→ Your task:
The "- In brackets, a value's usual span" line through the end of the listing below is what to set down, word for word, and nothing else.
___ Data records ___
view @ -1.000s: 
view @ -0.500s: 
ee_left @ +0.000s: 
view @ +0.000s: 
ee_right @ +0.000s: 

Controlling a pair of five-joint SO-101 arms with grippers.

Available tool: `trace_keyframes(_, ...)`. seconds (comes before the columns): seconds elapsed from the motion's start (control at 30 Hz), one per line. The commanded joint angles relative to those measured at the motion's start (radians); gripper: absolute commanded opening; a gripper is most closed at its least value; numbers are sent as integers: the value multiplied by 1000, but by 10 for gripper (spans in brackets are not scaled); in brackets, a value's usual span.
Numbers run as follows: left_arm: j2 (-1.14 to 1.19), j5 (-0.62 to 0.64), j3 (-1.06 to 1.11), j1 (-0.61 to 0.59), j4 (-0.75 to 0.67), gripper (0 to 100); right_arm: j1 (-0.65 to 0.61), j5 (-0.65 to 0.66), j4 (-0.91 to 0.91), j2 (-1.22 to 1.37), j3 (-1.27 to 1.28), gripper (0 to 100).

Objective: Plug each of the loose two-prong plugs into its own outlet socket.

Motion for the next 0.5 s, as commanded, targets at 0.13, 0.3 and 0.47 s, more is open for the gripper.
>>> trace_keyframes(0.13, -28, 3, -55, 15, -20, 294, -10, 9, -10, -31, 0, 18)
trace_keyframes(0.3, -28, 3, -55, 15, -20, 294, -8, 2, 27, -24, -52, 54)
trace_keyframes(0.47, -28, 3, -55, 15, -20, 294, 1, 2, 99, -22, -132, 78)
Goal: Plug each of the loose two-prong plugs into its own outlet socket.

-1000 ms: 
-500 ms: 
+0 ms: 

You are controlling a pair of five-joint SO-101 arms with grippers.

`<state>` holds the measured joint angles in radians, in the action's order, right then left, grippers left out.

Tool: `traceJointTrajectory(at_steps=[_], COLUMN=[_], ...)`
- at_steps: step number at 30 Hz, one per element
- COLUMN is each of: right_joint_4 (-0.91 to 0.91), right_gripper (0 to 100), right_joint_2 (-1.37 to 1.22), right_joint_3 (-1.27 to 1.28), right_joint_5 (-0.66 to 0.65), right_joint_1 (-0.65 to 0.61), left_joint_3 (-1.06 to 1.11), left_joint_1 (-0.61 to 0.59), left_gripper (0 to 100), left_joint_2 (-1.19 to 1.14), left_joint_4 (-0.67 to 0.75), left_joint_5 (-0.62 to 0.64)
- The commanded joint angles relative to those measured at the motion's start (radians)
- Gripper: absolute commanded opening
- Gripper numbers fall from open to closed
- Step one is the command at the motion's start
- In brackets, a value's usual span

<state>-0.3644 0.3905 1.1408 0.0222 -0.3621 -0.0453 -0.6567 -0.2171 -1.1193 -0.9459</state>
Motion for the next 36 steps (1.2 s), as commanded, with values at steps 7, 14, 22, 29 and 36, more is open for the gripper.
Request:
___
→ Solved exercise:
- In brackets, a value's usual span

<state>-0.3644 0.3905 1.1408 0.0222 -0.3621 -0.0453 -0.6567 -0.2171 -1.1193 -0.9459</state>
Motion for the next 36 steps (1.2 s), as commanded, with values at steps 7, 14, 22, 29 and 36, more is open for the gripper.
Request:

The exercise is finished.